=== REQUIRED ACTION ===
All lines of the material below that include the string "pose" are to be copied.

=== INFORMATION SHOWN ===
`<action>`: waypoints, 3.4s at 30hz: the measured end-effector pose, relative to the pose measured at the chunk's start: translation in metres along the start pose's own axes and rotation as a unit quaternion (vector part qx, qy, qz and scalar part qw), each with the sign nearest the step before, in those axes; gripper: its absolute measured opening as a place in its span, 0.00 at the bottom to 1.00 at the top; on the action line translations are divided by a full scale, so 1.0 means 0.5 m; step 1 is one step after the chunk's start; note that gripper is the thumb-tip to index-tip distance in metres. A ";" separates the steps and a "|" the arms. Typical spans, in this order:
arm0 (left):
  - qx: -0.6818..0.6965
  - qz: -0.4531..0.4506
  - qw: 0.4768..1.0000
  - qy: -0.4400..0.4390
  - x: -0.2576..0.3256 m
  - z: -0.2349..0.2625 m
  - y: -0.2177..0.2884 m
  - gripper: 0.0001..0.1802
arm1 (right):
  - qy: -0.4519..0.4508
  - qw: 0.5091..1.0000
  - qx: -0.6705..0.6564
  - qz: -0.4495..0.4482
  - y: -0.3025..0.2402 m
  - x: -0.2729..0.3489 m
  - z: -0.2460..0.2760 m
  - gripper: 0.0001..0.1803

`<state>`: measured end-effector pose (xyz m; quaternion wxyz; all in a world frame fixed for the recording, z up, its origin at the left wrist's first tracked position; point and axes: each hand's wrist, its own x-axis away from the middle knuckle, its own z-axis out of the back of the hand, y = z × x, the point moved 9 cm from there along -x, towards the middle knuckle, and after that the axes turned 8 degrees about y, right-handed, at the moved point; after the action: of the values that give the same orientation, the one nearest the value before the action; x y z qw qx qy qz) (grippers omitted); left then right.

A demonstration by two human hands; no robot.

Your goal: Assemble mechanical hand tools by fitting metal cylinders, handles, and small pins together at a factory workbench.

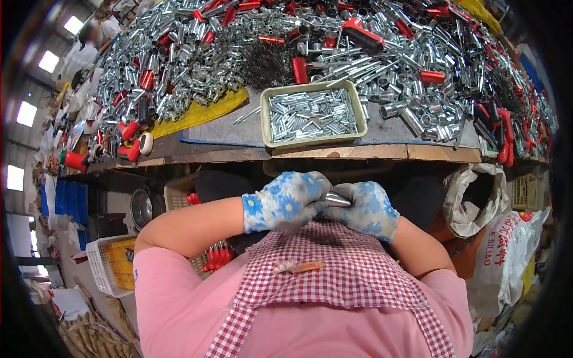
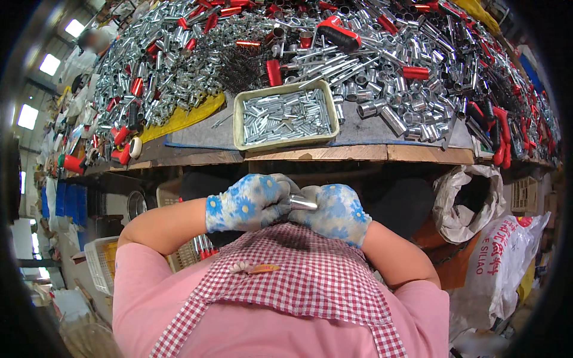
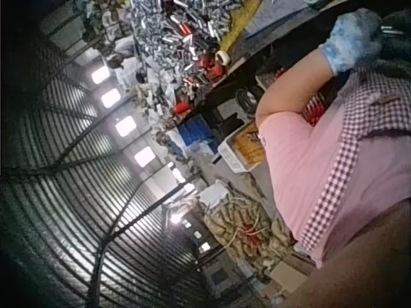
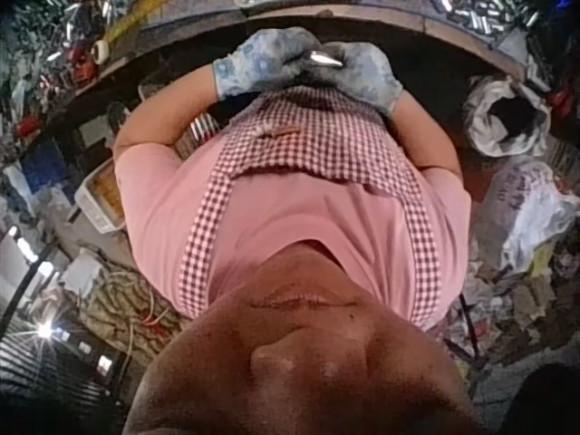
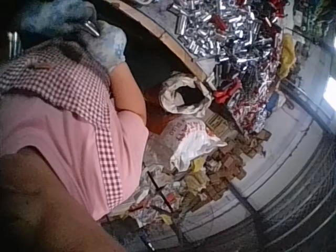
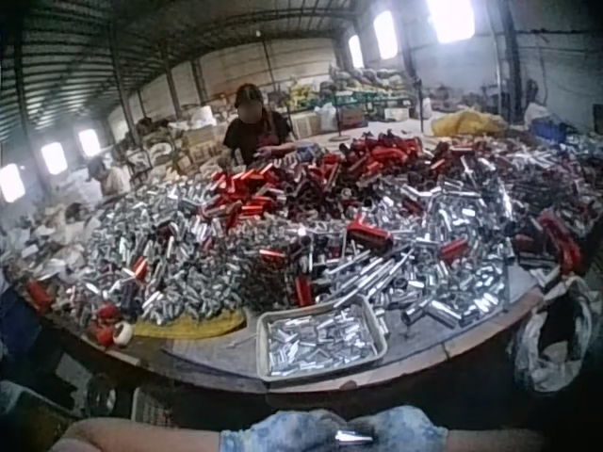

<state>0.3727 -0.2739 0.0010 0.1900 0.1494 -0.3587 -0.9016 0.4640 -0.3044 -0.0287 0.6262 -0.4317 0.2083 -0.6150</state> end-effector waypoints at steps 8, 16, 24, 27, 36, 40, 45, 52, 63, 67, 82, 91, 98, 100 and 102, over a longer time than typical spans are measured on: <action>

=== RESPONSE ===
`<action>`: waypoints, 3.4s at 30hz: the measured end-effector pose, relative to the pose measured at the chunk's start: translation in metres along the start pose's own axes and rotation as a unit quaternion (vector part qx, qy, qz and scalar part qw), each with the sign nearest the step before, in those axes; gripper: its absolute measured opening as a place in its span, 0.00 at the bottom to 1.00 at the top; on the action line translations are divided by a full scale, so 1.0 means 0.5 m; step 1 is one step after the chunk's start; note that gripper is the thumb-tip to index-tip distance in metres. A ";" separates the steps and a "|" the arms. Typical spans, in this order:
`<state>`: measured end-effector pose (xyz m; quaternion wxyz; all in a world frame fixed for the recording, z up, its origin at the left wrist's first tracked position; point and axes: each hand's wrist, its own x-axis away from the middle knuckle, its own z-axis out of the back of the hand, y = z × x, the point moved 9 cm from there along -x, towards the middle knuckle, and after that the axes turned 8 degrees about y, right-handed, at the moved point; after the action: of the values that give the same orientation, the one nearest the value before the action; x y z qw qx qy qz) (grippers omitted); left then right.

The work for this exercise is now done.